**WHAT YOU HAVE TO DO:** Take the material below and extract the lines from the one with "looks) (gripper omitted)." through the one with "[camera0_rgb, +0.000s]", word for word, without pictures.

**DATA SHOWN:**
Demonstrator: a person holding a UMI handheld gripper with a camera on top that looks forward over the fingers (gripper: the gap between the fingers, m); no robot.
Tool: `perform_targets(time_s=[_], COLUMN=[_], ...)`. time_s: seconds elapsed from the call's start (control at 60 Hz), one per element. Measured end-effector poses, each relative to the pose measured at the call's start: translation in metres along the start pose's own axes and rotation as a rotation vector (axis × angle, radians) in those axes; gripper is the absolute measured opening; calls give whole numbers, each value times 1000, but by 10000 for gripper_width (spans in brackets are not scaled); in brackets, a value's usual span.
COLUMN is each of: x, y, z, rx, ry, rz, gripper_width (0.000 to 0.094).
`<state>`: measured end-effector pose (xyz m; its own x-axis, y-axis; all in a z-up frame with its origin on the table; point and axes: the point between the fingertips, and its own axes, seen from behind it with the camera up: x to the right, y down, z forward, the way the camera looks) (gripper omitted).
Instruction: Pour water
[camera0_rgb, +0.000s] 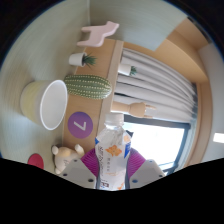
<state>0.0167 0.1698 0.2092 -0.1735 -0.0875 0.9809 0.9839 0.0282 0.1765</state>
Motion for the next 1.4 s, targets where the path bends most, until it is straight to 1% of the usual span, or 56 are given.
perform_targets(time_s=[0.05,0.083,0.15,0.233,0.25,0.267,0.283,0.367,0.417,0.533,0.567,0.667,0.917,0.95,0.967,1.033,1.1,1.183,1.267,1.3,1.333,1.4], x=[8,15,35,55,51,56,57,49,39,11,-2,-40,-103,-109,-106,-107,-106,-104,-105,-107,-109,-112], y=[12,19,36,60,50,62,68,87,93,106,98,98,95,94,94,92,92,91,92,93,95,99], z=[-1,-1,-5,-8,-20,-13,-14,-14,-18,-20,-20,-17,-14,-18,-17,-18,-19,-20,-20,-20,-22,-28], rx=[-39,-62,-81,-90,-129,-109,-116,-142,-152,-154,-165,-189,-259,-254,-235,-227,-218,-214,-223,-239,-258,-299], ry=[-26,-26,-16,9,37,16,16,-5,-2,-19,-35,-84,-137,-139,-124,-124,-121,-117,-118,-128,-135,-138], rz=[243,393,675,966,1021,1058,1109,1359,1480,1603,1633,1707,1767,1765,1766,1757,1739,1729,1742,1754,1770,1791], gripper_width=[328,327,328,327,327,327,347,345,347,346,346,347,347,360,359,359,384,446,509,538,601,775])
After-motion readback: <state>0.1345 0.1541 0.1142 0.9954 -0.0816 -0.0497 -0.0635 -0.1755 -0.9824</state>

**RESPONSE:**
`<state>`: measured end-effector pose (xyz m; its own x-axis, y-axis; all in a z-up frame with its origin on the table; point and axes: the point between the fingertips, and its own axes, seen from behind it with the camera up: x to the right, y down, z forward, the way the camera looks) (gripper omitted).
Instruction: Pour water
[camera0_rgb, +0.000s] 

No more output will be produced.